In Figure 1, the IMF is anti-parallel to the solar wind. Figures 1a and 1b show the relative plasma number density. They show that the plasma void, shown with white color, cannot be entirely filled in by the solar wind and the plasma flows cylindrically symmetric around the Moon-Sun axis (+ x axis). This forms the lunar plasma void, indicated with zero density, the rarefaction region with lower plasma density than the interplanetary plasma, and the re-compression region enveloped between the void and the inner boundary of the rarefaction [Johnson and Midgley, 1968; Wolf, 1968], all confined within the lunar Mach cone and form the lunar plasma wake.

Magnetic field perturbations between the earlier mentioned regions are the result of three current systems around the boundaries of these regions. Figures 1c–1f show these currents inside and around the lunar Mach cone: around the void (J1), around the rarefaction region (J2), and around the re-compression region (J3), all labeled in Figure 1c. These panels only show the most significant components of each currents (JY and JZ) which are flowing on a perpendicular plane to the IMF direction. JX is nearly zero and therefore not shown here. Figures 1d and 1f indicate the counter-clockwise flow of J1 and J3 and clockwise flow of J2 currents as viewed from the Moon-Sun axis.

Figures 1g and 1h show the x component of the induced magnetic field (BX/Bsw − 1), parallel to the IMF, as a result of the generated currents. Since both J1 and J3 are flowing in the same direction, the magnetic field enhancement in the void region increases more after J3 is added to J1 at X ≃ − 4RL (Figure 1g). Magnetic field reduction outside the void is inevitable due to the divergence free property of the magnetic fields. However, magnetic field perturbations in the lunar nightside are confined within the lunar Mach cone, and this is governed by J2.

In Figure 2, the IMF is perpendicular to the solar wind; hence, the upstream plasma refills the wake along the IMF and through the thermal expansion (Figure 2b). Figure 2a shows the regions of rarefaction and re-compression that surround the plasma void in the wake. Similar to the case of an anti-parallel IMF, three current systems form around the boundaries of these regions but with different flow directions.

Figures 2c and 2d show the main component (JX) of the currents. They show that above (below) the IMF plane, J1 and J3 flow toward (away from) the Moon and J2 flows away from (toward) the Moon.
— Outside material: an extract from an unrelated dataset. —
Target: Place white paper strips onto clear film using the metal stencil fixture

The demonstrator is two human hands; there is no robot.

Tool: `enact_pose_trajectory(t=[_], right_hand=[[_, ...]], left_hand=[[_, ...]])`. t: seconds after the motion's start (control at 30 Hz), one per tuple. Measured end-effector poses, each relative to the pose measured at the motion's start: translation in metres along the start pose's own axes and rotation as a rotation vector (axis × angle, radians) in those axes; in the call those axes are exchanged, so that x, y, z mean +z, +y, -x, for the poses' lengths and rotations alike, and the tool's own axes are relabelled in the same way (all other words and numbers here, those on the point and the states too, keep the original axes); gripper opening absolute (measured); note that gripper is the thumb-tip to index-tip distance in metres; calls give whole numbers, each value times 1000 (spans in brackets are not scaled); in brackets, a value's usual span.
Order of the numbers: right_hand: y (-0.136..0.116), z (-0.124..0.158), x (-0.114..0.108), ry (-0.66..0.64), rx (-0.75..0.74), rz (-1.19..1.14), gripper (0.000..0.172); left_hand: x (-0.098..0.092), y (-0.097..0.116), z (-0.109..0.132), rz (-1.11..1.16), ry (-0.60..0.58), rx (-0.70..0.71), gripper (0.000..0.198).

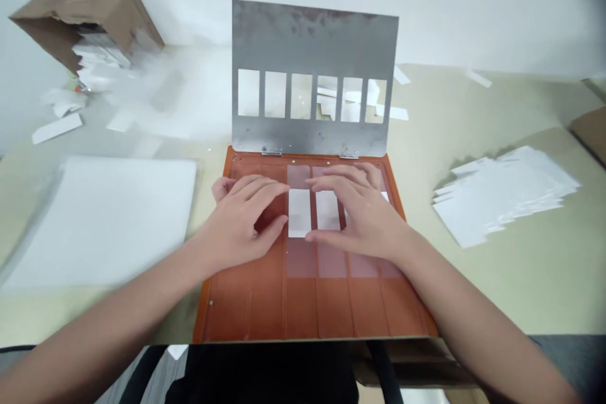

All flow in a plane perpendicular to the IMF and are all labeled in Figure 2c. The other two components of the currents (JY and JZ) are almost an order of magnitude smaller than JX (not shown here). The three currents induce magnetic fields parallel and anti-parallel to the IMF inside and outside the void region, respectively, (Figure 2e) and form magnetic field rotations perpendicular to the IMF (Figure 2f). Consequently, the magnetic fields are compressed in the void and depressed outside the void region.

3.1 Current closure in the wake

When IMF is parallel to the solar wind, none of the currents are flowing parallel to the IMF direction. This, together with the circular flow of the currents shown in Figures 1c–1f, indicate that each of the three currents contain current loops, each of which close with themselves. Figure 4a illustrates these current loops in the lunar Mach cone.

When the IMF is perpendicular to the solar wind, J1 flows perpendicular to the IMF along the x axis in opposite directions on either side of the void. Figure 2c shows connections between J1 and J2 in the vicinity of the lunar poles. Moreover, we see that J3 connects to J1 at the wake-refill distance (X ≃ − 4RL) and considerably changes the J1 current density at that connection. However, current closure far downstream cannot be determined from Figure 2. Since the lunar wake signature extends far away from the Moon (≫ 20RL) [Michel, 1968b; Clack et al., 2004] and the field perturbations in the wake reduces gradually, 3D modeling of a very large domain is computationally expensive, and the field perturbations are not considerably enough at large distances to see the currents in our simulations from equation ((1)). Instead, we qualitatively examine the lunar wake evolution in Figure 3 for an early time before the wake crosses the outflow boundary of our simulation domain. Figure 3 shows that J1 and J3 have upward and J2 has downward wake crossing flow downstream in the wake. This is consistent with Owen et al. [1996] illustration downstream in the wake for J1. We illustrate the main component of the current systems in the lunar wake for the IMF perpendicular to the solar wind in Figure 4b. J2 and J3 current closures far downstream in the wake are shown with dashed lines.

image

Figure 3. Current density along the x axis for an early time (t = 50 s, while t = 170 s for the results shown in Figures 1 and 2). Otherwise, the cut is the same as in Figure 2c.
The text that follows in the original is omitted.